Stored data
┄┄┄┄┄┄┄┄┄┄┄┄┄┄┄┄┄┄┄┄

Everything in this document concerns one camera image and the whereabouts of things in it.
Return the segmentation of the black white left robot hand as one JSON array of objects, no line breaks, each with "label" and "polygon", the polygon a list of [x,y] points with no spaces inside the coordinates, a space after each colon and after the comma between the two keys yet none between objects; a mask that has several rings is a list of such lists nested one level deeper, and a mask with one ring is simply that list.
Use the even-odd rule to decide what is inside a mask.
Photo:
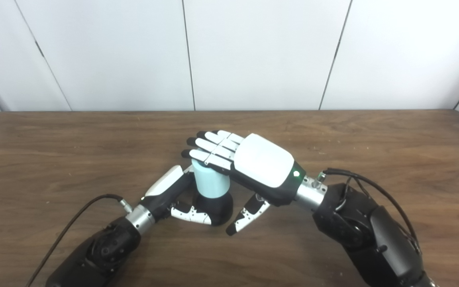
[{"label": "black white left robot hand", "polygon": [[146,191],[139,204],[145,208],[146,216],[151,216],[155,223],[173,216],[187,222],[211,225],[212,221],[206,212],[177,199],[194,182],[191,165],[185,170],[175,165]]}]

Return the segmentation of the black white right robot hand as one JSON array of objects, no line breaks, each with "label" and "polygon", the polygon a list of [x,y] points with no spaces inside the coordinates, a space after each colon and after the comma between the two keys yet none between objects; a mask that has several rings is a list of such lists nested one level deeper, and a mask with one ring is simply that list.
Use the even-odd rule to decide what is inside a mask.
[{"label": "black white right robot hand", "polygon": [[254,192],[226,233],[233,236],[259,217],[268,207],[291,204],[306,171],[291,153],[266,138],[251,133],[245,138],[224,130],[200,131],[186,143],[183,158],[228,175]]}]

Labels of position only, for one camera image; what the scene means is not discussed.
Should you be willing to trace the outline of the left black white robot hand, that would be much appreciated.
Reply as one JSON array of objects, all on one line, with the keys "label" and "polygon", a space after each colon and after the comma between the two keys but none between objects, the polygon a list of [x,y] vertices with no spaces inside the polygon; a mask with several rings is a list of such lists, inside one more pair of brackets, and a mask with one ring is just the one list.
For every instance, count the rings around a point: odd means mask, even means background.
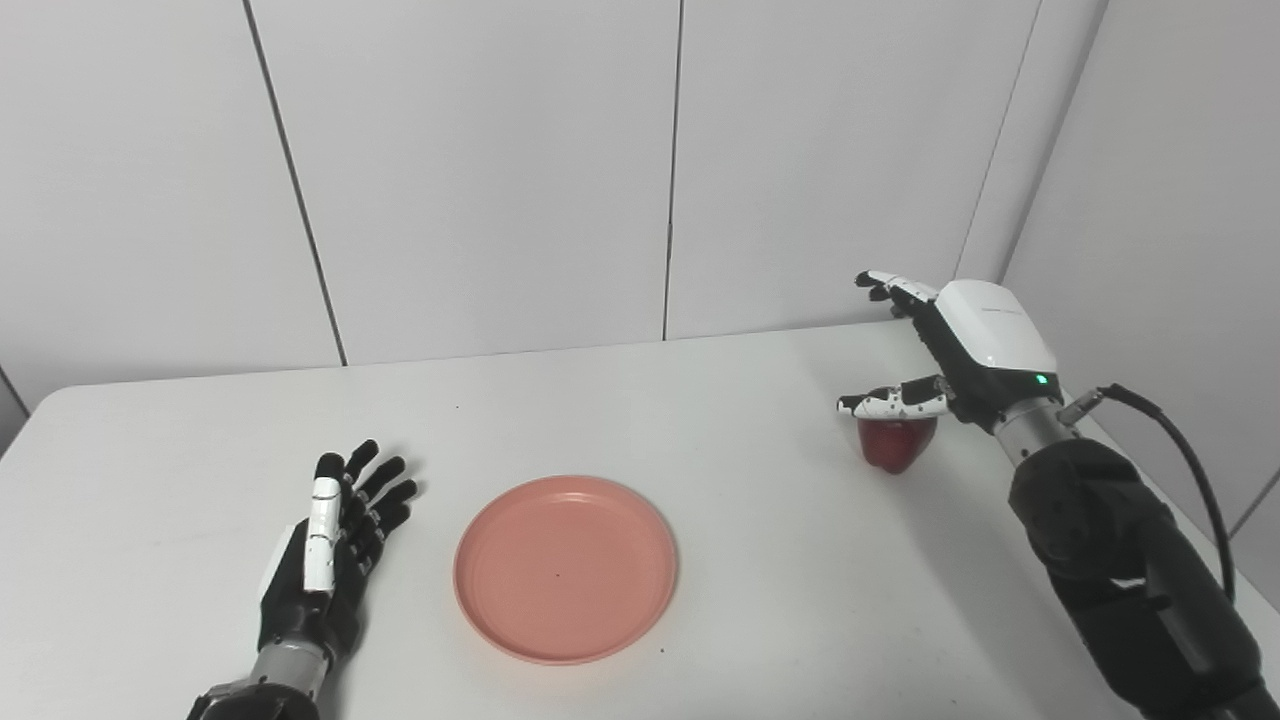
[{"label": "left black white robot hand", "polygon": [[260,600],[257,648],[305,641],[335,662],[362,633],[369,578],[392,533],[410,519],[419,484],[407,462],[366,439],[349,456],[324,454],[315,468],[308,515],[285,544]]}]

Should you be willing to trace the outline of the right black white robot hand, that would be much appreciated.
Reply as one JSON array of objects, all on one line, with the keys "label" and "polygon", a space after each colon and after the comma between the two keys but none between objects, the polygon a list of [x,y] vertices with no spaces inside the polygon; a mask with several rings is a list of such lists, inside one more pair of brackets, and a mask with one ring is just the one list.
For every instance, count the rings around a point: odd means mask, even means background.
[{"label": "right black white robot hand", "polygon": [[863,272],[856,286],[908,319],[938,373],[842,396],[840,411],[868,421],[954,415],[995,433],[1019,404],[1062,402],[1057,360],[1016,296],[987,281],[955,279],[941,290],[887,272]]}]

┄┄┄┄┄┄┄┄┄┄┄┄┄┄┄┄┄┄┄┄

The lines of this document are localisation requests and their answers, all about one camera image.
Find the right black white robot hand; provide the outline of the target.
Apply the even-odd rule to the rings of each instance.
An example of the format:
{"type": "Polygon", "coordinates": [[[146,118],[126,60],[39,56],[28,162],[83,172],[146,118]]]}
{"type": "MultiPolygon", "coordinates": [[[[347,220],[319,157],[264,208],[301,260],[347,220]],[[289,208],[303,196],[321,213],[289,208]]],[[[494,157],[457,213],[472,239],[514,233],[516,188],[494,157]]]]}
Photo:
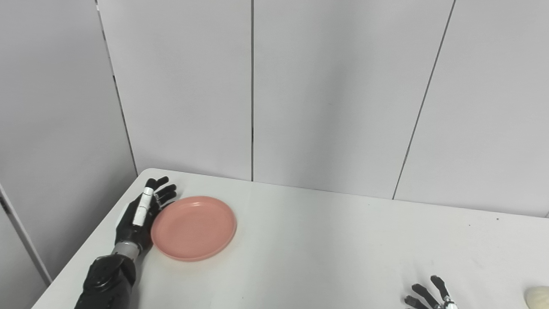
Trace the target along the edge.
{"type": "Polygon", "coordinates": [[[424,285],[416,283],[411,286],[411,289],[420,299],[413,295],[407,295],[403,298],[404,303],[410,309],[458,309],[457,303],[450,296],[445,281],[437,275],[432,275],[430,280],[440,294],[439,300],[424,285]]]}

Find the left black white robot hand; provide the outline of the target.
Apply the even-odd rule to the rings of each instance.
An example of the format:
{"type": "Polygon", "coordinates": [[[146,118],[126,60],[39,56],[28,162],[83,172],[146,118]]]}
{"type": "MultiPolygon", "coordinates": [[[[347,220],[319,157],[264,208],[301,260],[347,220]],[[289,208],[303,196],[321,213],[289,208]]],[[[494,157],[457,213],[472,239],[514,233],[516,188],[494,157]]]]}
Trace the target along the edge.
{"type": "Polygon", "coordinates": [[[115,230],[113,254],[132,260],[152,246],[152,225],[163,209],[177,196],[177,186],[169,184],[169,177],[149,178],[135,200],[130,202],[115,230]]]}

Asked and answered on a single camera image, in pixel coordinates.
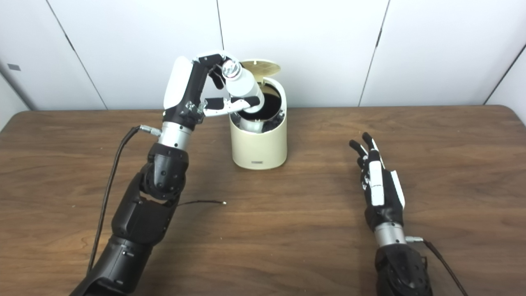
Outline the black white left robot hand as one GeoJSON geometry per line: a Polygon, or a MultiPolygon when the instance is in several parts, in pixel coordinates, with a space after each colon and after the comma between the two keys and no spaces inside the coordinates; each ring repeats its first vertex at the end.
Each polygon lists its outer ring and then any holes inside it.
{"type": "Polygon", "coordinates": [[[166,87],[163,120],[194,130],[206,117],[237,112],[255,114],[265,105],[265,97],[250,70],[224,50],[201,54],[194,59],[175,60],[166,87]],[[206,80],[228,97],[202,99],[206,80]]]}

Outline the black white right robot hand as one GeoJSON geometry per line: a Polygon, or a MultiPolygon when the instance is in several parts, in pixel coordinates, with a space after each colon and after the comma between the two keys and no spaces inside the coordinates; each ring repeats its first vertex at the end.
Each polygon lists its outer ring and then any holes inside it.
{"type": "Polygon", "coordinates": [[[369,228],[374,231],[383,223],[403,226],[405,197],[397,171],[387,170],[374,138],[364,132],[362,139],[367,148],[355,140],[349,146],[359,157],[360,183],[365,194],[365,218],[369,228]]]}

┄┄┄┄┄┄┄┄┄┄┄┄┄┄┄┄┄┄┄┄

#### TASK TO CARRY OUT
Copy every line from the entries that contains the word "breaks".

#### RESPONSE TO THIS TASK
Return the segmentation of the black white left robot hand as one JSON array of objects, no line breaks, each with "label" and "polygon", the polygon a list of [x,y] points with no spaces inside the coordinates, a space after each colon and after the comma between the two keys yet none between objects; a mask that has several rings is a list of such lists nested one level deeper, and a mask with one ring is simply that list.
Return the segmentation of the black white right robot hand as one JSON array of objects, no line breaks, each with "label" and "polygon", the polygon a list of [x,y] points with no spaces inside the coordinates, a space after each colon and after the comma between the two keys yet none between objects; a mask that has several rings is a list of such lists nested one level deeper, and a mask with one ring is simply that list.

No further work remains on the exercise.